Reporter : Muhammad Dimas
Suara USU, Medan. Saat ini semakin banyak orang memelihara satwa liar. Maraknya influencer di sosial media dengan bangganya memelihara satwa liar mulai mengkhawatirkan. Tanpa rasa bersalah para influencer tersebut terus mengeksploitasi satwa liar untuk kebutuhan konten mereka. Padahal kita ketahui bersama bahwa sosial media dapat diakses siapa saja dari berbagai lapisan masyarakat, maupun dari berbagai usia yang tidak mengerti bahaya dari keberadaan satwa liar yang tidak sesuai di habitatnya.
Pemeliharaan satwa liar di lingkungan rumah hingga menjadikannya sebagai konten sebagai ‘cara’ melindungi satwa liar, merupakan pola pikir yang perlu dibenahi. Sebagai seseorang yang memiliki pengaruh di dunia sosial media, diharapkan memberi anjuran untuk ikut serta dalam menjaga serta memperbaiki habitat satwa liar yang saat ini tidak dalam kondisi baik.
Ketika hal-hal seperti ini dinormalisasi oleh masyarakat akan memiliki dampak yang buruk. Masyarakat dapat terpengaruh untuk memiliki hewan peliharaan yang bukan semestinya dipelihara. Banyak sekali contoh hewan seperti Monyet, Ular, Kucing Hutan, Harimau, Orangutan, Owa, dan masih banyak lagi yang dijadikan peliharaan masyarakat dari kelas bawah sampai tinggi bahkan para pejabat pun sering didapati memelihara satwa liar.

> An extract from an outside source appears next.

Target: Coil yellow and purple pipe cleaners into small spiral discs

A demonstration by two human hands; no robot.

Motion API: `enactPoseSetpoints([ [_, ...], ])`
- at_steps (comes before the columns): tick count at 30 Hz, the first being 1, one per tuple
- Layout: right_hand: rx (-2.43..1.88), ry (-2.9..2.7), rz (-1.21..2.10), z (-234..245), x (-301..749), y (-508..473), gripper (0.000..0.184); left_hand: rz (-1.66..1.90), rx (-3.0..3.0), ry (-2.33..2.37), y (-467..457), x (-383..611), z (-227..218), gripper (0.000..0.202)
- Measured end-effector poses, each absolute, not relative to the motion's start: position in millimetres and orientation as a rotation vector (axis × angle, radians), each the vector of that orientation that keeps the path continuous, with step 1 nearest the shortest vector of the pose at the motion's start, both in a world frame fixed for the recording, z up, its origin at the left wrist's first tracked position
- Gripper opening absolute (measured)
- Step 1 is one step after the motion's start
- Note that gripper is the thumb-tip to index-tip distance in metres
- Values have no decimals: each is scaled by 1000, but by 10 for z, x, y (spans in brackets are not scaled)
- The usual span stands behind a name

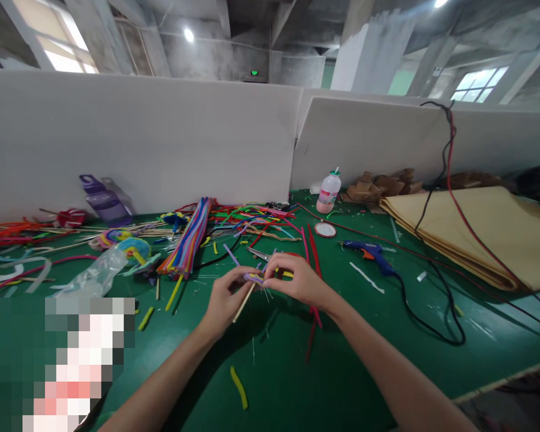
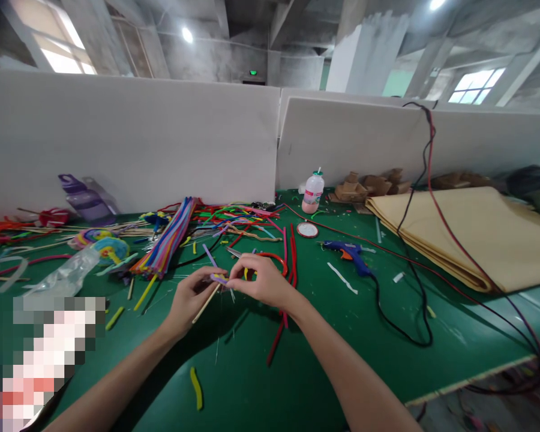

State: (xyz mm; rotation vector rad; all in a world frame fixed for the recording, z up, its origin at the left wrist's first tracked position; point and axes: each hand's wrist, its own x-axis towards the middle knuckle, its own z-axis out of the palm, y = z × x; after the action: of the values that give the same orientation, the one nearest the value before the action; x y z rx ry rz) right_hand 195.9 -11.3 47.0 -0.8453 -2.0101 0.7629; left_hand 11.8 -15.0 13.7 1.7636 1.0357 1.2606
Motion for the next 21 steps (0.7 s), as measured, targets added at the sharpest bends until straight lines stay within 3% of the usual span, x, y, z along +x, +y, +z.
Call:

Pemikiran seperti ini membahayakan keberlangsungan hidup satwa liar yang ada di alam. Semakin banyak perburuan liar terhadap satwa untuk memenuhi kebutuhan permintaan dari pasar. Disisi lain keberadaan penyakit zoonosis sangat mengkhawatirkan, zoonosis sendiri merupakan penyakit yang ditularkan hewan atau sebaliknya. Dilansir dari kementerian pertanian bahwa 60% penyakit manusia merupakan zoonosis dan 75% penyakit infeksi baru pada manusia berasal dari hewan. Hal tersebut memperlihatkan bahwa aktivitas memelihara satwa liar sangat berbahaya manusia maupun satwa liar.